** INSTRUCTIONS TO FOLLOW **
Both the line with "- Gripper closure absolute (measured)" and the line with "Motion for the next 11" in the records below must appear in the output, along with every line between them, exactly and with nothing added.

========

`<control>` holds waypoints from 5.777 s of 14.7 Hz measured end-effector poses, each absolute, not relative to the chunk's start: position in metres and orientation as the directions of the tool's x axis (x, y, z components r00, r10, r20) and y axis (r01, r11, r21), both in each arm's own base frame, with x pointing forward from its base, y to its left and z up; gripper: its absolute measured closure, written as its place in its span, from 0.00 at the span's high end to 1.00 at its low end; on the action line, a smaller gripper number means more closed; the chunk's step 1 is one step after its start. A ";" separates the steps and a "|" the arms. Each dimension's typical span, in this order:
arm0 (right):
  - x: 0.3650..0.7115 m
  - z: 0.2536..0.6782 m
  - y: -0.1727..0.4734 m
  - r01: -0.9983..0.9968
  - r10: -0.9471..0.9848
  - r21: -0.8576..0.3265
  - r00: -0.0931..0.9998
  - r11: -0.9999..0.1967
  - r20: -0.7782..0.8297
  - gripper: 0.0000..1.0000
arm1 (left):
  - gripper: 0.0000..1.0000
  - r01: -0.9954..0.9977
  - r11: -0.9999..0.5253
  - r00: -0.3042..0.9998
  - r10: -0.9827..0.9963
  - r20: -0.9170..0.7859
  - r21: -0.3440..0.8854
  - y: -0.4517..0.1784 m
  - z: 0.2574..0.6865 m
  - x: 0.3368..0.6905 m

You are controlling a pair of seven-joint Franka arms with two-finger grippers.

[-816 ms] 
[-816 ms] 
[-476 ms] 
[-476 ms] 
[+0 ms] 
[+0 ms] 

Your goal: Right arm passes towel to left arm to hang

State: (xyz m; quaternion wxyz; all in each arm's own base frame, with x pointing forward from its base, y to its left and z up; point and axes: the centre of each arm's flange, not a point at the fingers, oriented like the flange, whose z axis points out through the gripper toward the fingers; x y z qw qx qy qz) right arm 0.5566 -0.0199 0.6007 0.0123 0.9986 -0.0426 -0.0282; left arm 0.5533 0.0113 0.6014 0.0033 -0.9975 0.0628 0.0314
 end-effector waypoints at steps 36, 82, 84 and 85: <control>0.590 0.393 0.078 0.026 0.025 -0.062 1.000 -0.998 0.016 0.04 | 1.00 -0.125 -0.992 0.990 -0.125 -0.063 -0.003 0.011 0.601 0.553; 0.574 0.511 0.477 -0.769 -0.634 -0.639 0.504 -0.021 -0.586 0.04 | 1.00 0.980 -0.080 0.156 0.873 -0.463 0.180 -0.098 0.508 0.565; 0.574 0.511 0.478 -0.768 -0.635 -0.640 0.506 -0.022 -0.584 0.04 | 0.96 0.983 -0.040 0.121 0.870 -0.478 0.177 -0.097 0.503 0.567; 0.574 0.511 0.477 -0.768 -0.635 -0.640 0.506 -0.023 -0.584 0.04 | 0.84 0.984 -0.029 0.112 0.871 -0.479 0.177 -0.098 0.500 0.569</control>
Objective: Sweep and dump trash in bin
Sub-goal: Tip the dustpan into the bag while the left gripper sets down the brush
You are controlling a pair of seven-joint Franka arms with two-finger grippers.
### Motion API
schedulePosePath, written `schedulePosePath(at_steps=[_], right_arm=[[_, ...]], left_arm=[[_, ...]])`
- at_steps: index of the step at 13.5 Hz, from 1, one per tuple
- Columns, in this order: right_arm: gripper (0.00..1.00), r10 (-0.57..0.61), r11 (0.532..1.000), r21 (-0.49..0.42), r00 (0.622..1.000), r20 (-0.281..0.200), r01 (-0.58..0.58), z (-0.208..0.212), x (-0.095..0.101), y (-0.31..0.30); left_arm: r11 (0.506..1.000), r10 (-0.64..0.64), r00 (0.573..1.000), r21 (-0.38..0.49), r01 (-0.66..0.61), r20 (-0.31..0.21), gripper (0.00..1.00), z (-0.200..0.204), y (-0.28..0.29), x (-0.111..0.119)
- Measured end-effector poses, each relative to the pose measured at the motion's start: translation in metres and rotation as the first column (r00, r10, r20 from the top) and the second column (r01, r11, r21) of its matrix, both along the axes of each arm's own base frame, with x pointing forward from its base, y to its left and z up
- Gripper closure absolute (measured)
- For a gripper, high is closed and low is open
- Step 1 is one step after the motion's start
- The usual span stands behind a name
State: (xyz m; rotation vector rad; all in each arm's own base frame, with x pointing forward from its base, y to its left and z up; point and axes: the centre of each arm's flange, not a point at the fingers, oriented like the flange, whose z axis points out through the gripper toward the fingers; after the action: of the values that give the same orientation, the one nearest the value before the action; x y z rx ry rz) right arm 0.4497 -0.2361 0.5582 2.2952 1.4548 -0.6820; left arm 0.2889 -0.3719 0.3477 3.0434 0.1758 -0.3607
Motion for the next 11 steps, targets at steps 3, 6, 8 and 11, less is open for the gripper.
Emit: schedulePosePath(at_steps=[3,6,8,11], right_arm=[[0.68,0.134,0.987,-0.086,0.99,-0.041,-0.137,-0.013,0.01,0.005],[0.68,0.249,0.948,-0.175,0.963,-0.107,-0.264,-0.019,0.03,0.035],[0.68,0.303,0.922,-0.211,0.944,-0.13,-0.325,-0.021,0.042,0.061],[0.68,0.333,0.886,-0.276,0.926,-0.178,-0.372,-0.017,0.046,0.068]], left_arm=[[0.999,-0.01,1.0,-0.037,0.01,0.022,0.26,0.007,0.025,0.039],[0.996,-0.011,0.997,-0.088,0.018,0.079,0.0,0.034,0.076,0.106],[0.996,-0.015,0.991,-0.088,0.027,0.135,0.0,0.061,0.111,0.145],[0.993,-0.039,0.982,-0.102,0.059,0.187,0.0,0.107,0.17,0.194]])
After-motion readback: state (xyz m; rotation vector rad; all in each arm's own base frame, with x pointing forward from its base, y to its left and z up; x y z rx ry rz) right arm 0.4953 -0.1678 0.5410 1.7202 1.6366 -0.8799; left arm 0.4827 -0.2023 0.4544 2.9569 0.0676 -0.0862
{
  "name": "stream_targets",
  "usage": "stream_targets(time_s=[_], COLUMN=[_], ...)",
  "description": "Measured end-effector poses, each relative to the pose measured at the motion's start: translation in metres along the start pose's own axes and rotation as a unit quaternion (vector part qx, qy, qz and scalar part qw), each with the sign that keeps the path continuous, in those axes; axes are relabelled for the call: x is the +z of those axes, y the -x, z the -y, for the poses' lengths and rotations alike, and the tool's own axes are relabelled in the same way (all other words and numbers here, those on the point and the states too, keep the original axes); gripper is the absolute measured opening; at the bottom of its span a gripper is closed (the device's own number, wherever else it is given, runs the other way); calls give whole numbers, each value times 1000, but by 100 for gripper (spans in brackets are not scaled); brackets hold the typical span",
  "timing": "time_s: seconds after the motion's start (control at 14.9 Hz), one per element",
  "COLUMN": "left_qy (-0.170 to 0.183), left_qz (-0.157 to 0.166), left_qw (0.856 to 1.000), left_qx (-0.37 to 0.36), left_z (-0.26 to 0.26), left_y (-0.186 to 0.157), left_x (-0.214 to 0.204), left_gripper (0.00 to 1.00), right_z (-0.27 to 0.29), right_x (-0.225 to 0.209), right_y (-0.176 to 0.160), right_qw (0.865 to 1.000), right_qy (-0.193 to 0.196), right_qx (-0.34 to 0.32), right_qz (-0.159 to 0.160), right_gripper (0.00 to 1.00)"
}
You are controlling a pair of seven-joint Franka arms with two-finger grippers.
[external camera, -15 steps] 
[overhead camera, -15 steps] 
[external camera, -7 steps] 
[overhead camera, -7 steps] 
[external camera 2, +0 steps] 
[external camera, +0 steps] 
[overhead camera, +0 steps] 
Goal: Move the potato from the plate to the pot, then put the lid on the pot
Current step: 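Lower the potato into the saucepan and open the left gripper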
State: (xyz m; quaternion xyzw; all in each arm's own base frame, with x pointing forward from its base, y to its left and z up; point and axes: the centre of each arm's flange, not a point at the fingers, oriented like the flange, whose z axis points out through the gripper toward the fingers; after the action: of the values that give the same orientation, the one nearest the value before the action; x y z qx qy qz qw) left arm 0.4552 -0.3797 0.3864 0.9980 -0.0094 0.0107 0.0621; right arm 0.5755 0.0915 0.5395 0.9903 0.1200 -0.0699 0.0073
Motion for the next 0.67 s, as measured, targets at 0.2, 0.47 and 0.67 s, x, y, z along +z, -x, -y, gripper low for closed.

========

** COMPLETED EXERCISE **
- Gripper closure absolute (measured)
- For a gripper, high is closed and low is open
- Step 1 is one step after the motion's start
- The usual span stands behind a name
State: (xyz m; rotation vector rad; all in each arm's own base frame, with x pointing forward from its base, y to its left and z up; point and axes: the centre of each arm's flange, not a point at the fingers, oriented like the flange, whose z axis points out through the gripper toward the fingers; after the action: of the values that give the same orientation, the one nearest the value before the action; x y z rx ry rz) right arm 0.4497 -0.2361 0.5582 2.2952 1.4548 -0.6820; left arm 0.2889 -0.3719 0.3477 3.0434 0.1758 -0.3607
Motion for the next 11 steps, targets at steps 3, 6, 8 and 11, less is open for the gripper.

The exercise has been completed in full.